Write out every line below that includes the word "glasses".
START Provided data
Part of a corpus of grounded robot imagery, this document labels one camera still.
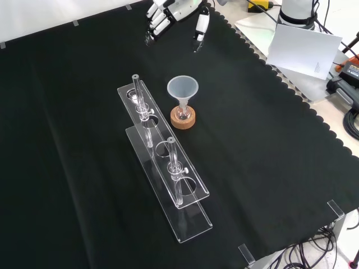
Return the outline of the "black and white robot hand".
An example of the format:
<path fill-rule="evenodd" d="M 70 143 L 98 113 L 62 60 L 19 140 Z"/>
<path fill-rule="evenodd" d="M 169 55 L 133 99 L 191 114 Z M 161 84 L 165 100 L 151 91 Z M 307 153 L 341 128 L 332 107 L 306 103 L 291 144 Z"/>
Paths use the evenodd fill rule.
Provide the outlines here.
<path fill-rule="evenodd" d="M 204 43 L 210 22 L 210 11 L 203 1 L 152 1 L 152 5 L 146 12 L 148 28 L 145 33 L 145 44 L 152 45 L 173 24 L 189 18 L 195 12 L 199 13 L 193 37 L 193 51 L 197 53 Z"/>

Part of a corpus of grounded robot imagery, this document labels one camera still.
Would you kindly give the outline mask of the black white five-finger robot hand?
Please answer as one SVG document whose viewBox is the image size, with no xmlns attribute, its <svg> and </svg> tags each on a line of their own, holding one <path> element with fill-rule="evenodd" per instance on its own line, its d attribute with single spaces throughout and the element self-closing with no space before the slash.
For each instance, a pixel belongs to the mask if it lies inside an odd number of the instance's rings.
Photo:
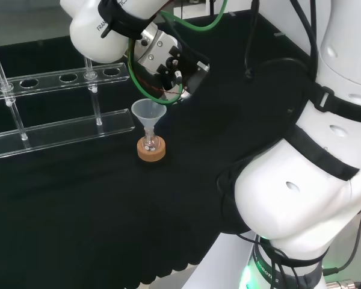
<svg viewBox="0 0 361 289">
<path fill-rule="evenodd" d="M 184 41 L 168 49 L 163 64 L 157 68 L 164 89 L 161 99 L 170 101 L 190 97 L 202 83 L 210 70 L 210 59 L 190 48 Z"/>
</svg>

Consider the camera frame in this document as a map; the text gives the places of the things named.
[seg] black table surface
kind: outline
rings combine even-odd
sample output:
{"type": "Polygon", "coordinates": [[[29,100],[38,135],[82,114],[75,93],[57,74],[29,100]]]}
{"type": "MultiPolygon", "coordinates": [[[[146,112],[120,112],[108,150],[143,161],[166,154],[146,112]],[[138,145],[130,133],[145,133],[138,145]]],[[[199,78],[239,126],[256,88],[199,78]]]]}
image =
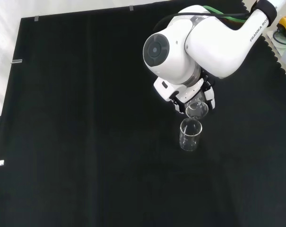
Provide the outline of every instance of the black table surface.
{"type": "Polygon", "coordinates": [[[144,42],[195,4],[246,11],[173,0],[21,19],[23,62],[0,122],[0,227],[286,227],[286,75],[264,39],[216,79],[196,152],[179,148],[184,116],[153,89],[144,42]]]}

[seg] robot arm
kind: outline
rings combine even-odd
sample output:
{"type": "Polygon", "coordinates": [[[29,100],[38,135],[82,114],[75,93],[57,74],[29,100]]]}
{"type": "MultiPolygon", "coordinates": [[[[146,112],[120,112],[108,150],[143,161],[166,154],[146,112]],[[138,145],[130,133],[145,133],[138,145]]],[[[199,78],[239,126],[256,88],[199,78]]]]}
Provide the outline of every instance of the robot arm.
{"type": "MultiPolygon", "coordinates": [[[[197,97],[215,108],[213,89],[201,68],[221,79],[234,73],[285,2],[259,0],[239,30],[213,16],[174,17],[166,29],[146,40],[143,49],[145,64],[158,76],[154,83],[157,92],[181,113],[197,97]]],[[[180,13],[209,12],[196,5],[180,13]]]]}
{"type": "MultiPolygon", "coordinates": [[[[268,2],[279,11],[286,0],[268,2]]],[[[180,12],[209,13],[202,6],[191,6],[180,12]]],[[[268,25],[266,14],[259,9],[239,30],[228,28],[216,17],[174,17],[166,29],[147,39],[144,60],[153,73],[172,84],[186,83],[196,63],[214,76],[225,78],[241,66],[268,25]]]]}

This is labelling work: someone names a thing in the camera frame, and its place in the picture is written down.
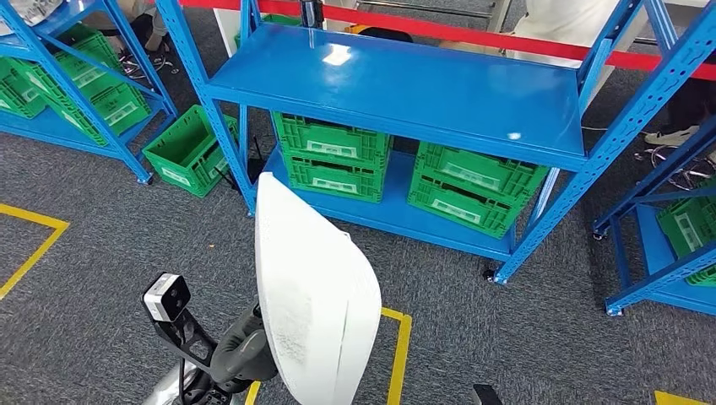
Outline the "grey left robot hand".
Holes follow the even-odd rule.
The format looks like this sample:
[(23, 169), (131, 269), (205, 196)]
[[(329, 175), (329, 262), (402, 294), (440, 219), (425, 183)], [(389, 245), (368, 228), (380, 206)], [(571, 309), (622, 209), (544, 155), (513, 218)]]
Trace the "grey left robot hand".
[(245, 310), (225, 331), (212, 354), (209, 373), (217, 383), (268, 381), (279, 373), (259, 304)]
END Provided data
START Provided data
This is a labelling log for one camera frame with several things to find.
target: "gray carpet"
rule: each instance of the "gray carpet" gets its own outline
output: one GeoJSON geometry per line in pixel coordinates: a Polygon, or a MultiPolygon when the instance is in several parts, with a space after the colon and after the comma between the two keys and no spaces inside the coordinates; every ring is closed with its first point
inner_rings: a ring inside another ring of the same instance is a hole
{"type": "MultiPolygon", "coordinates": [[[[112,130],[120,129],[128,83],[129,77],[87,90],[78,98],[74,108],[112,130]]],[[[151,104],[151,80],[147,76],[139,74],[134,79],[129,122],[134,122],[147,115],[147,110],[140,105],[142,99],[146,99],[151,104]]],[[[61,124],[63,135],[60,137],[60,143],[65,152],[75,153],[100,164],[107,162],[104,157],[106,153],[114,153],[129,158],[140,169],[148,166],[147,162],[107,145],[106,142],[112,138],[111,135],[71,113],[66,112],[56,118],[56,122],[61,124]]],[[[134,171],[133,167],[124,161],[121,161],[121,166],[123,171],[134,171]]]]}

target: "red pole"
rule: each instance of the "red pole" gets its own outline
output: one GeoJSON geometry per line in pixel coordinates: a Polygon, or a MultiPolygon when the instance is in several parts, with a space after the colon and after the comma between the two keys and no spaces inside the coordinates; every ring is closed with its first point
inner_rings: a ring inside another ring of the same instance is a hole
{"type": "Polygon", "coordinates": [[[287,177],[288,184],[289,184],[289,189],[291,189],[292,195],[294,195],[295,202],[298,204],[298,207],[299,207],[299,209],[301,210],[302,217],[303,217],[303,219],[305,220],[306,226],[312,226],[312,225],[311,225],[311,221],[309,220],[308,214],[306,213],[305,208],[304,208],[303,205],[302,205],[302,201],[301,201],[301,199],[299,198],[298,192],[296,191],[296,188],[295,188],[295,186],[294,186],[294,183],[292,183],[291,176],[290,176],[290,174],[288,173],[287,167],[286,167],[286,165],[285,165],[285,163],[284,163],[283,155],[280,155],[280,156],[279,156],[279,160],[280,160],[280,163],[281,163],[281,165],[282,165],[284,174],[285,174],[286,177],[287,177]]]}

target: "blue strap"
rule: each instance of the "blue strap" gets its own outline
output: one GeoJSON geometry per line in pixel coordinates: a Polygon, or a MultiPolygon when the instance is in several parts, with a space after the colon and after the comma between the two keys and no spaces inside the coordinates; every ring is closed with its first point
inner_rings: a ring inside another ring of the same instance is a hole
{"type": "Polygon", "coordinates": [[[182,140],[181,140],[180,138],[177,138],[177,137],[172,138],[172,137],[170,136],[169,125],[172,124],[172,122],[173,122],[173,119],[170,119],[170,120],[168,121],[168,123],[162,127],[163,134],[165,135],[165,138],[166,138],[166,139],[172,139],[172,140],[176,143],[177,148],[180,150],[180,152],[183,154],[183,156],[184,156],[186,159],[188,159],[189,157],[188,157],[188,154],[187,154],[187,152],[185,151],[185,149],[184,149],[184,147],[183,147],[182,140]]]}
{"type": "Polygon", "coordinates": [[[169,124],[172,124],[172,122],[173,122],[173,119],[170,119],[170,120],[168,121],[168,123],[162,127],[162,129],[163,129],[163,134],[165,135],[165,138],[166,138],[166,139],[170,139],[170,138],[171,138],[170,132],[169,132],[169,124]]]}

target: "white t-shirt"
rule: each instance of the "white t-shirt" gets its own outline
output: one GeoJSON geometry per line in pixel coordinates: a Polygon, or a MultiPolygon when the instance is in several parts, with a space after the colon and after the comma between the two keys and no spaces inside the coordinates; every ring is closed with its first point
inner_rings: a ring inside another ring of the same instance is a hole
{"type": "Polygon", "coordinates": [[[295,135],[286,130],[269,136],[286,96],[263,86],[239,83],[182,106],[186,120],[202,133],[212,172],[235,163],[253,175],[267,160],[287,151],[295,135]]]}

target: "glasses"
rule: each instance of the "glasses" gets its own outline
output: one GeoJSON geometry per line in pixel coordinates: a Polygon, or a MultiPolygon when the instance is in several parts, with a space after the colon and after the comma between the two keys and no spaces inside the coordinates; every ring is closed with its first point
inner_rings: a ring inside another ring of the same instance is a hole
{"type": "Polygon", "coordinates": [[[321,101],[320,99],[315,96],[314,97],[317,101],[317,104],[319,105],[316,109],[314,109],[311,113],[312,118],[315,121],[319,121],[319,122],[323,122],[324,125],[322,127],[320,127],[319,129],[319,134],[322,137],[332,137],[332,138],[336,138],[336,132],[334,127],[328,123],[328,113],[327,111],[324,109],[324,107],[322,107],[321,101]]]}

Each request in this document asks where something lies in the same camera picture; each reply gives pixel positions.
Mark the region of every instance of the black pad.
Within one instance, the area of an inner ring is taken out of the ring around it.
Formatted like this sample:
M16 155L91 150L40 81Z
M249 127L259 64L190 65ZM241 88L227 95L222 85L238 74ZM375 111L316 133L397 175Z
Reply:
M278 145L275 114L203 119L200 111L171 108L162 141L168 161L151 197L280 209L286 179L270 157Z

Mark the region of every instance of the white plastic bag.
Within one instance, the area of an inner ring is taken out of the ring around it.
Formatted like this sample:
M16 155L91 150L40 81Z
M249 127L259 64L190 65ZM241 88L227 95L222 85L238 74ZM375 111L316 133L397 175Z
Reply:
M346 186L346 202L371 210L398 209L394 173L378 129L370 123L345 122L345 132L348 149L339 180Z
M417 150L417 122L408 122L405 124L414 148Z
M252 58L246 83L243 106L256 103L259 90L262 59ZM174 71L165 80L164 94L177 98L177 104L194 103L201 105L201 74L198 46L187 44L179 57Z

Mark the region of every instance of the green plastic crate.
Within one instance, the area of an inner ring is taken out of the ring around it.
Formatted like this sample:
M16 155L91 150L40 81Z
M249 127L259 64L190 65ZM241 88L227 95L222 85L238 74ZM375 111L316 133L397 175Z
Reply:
END Provided data
START Provided data
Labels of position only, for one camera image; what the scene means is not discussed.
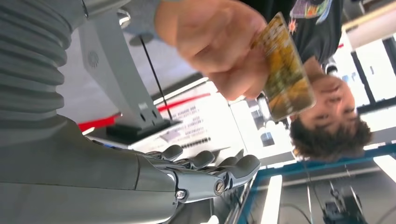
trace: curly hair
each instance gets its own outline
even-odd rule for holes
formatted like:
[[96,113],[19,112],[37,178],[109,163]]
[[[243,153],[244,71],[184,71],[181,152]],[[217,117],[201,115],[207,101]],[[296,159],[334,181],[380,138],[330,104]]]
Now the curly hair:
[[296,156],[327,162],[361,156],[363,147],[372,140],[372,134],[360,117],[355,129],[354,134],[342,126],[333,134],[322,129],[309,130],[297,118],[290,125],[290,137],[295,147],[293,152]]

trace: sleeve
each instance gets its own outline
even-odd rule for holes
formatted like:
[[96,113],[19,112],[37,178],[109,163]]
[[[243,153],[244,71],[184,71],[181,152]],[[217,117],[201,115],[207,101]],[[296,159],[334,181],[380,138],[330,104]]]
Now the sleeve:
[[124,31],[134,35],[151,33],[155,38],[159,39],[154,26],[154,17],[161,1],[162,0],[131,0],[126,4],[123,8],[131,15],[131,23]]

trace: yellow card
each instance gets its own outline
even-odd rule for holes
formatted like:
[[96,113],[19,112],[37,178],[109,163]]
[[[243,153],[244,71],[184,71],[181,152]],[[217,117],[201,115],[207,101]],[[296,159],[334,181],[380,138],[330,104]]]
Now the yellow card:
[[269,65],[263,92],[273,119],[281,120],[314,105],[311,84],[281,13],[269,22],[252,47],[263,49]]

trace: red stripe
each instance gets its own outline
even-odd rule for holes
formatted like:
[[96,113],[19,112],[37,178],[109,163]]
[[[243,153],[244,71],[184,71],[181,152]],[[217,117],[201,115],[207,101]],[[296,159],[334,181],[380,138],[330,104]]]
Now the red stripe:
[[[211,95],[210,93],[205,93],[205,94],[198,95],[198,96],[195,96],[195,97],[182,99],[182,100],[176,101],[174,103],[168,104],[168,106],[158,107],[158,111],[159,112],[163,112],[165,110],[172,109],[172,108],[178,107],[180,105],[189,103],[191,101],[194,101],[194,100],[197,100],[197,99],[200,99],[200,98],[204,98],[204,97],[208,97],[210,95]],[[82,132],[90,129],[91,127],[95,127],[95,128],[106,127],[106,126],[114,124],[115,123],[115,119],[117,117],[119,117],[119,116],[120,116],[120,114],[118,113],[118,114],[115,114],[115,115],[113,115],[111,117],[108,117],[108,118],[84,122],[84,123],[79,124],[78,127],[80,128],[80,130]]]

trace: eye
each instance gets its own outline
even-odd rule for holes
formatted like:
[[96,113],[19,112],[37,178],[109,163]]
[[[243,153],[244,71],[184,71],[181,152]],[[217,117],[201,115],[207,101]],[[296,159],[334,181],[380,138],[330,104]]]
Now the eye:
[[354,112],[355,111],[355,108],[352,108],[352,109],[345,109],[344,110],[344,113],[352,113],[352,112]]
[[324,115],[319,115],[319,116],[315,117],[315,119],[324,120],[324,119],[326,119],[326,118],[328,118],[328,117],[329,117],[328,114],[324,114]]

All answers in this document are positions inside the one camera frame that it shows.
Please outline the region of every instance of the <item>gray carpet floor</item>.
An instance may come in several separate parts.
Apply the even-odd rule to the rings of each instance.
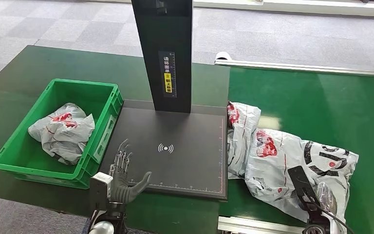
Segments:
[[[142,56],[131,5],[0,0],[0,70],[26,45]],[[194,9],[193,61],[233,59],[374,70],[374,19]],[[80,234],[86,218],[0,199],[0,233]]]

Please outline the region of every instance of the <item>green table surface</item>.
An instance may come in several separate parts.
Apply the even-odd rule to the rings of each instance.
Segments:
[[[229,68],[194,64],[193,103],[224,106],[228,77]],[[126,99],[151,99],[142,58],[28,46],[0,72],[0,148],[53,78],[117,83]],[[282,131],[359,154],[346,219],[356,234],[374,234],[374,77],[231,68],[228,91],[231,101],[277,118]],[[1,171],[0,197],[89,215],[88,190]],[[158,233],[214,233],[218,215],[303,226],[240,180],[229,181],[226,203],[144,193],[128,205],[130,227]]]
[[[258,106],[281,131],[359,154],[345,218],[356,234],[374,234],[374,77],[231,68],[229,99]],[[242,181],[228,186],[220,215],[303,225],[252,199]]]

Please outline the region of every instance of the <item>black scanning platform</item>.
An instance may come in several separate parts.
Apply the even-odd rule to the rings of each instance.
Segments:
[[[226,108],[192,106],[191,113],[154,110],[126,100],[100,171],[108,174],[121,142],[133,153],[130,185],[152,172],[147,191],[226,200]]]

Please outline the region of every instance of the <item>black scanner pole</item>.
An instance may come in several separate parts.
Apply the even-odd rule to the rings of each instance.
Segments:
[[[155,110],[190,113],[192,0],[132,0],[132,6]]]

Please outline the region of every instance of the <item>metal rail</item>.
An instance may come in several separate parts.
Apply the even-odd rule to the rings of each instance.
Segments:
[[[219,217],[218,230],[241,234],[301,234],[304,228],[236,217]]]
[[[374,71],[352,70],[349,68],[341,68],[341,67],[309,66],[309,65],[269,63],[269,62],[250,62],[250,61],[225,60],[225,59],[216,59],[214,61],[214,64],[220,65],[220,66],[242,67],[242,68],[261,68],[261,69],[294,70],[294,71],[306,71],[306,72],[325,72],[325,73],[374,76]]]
END Provided data
> _Response to the exercise_
target: "glasses"
rule: each instance of the "glasses" gets its own outline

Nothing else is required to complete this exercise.